- WHAT THE EXERCISE ASKS: What is needed here is an exact repetition of the records below, beginning at the line that has "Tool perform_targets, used" and stopping after the line that has "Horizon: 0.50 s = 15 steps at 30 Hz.".

----- PROVIDED INFORMATION -----

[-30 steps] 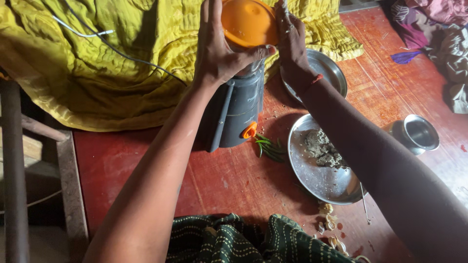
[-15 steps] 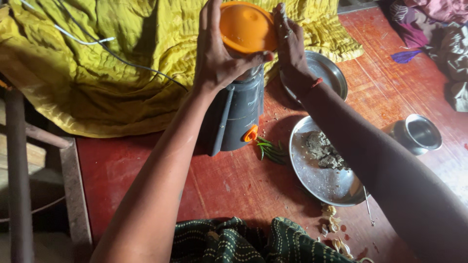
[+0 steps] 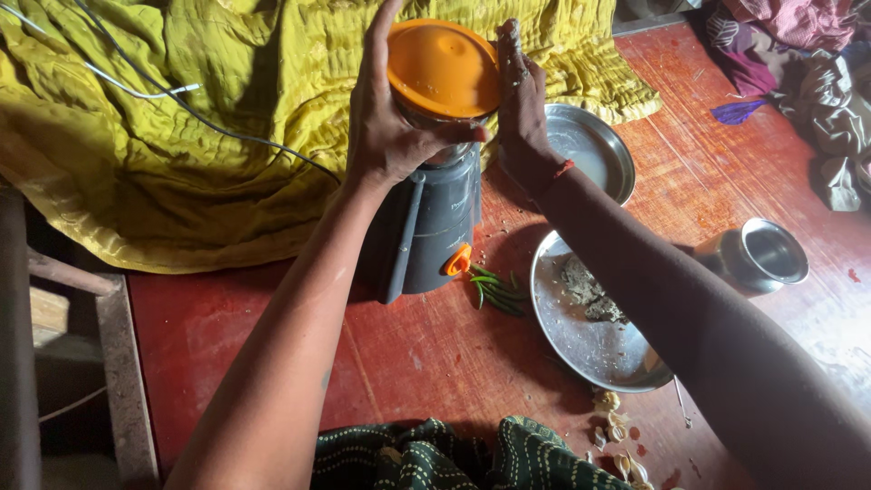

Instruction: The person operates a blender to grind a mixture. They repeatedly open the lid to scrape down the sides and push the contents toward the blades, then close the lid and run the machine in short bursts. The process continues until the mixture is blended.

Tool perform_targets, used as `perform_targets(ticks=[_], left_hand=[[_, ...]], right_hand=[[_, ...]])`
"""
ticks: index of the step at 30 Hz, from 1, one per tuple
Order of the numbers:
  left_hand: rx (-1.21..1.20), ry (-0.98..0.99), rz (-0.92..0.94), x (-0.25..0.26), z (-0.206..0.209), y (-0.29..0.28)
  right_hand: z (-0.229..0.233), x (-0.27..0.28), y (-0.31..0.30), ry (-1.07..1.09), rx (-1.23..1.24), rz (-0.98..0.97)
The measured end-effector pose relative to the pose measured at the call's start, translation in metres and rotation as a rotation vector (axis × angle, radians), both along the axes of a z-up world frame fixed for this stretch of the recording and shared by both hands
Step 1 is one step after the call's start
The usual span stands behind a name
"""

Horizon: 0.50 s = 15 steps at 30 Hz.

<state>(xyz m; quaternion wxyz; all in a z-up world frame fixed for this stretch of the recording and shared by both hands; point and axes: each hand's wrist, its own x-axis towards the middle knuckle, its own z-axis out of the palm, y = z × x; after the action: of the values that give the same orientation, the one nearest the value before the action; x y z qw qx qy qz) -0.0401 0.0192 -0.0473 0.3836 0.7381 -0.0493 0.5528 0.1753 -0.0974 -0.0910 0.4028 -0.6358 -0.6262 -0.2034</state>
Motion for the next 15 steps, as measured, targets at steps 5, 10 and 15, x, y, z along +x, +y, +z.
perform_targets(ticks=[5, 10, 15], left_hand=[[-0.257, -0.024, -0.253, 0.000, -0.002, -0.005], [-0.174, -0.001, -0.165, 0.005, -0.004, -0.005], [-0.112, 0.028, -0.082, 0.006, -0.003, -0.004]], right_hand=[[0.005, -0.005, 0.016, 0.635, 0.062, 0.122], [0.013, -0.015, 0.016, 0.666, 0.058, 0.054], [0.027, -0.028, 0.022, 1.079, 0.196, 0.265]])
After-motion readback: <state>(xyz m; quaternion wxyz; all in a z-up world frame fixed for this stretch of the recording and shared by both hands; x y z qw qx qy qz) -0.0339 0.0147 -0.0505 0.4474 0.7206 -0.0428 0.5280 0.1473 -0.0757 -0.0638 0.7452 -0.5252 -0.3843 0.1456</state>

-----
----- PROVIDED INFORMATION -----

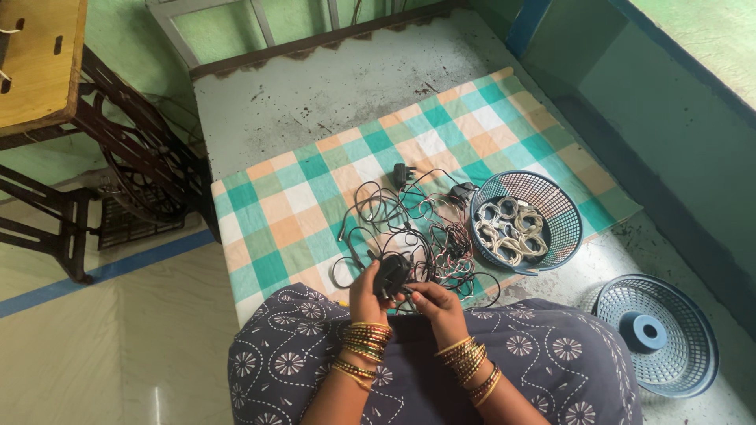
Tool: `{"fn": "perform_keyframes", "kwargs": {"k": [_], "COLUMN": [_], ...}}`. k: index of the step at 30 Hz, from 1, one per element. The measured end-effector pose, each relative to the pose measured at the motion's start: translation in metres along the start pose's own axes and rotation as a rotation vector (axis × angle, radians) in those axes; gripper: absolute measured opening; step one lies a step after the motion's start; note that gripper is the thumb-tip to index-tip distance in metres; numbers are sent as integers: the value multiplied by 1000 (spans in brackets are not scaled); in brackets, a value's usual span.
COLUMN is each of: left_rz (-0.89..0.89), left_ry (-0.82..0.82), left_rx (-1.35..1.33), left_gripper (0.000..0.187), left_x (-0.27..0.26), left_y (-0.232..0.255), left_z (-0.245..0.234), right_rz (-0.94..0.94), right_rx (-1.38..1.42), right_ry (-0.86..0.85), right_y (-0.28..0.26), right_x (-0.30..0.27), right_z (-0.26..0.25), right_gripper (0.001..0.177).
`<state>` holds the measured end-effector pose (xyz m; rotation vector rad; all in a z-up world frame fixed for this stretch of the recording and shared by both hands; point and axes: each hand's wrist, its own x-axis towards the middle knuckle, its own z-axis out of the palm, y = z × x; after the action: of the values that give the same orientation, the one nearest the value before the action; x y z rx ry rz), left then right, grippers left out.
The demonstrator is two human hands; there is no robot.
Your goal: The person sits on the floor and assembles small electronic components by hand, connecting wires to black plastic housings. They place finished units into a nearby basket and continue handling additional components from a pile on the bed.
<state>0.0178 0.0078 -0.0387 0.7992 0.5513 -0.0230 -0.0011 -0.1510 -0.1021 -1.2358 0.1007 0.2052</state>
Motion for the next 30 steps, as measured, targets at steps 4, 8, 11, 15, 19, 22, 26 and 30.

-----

- TASK RESULT:
Tool perform_targets, used as `perform_targets(ticks=[_], left_hand=[[_, ...]], right_hand=[[_, ...]])`
"""
ticks: index of the step at 30 Hz, from 1, one per tuple
Order of the numbers:
  left_hand: rx (-1.21..1.20), ry (-0.98..0.99), rz (-0.92..0.94), x (-0.25..0.26), z (-0.206..0.209), y (-0.29..0.28)
  right_hand: z (-0.229..0.233), x (-0.27..0.28), y (-0.31..0.30), ry (-1.07..1.09), rx (-1.23..1.24), rz (-0.98..0.97)
The measured end-effector pose relative to the pose measured at the call's start, translation in metres and rotation as a rotation vector (axis × angle, radians), both along the axes of a z-up world frame fixed for this stretch of the recording and shared by both hands
Step 1 is one step after the call's start
The usual span stands behind a name
"""

Horizon: 0.50 s = 15 steps at 30 Hz.

Now the exercise is finished.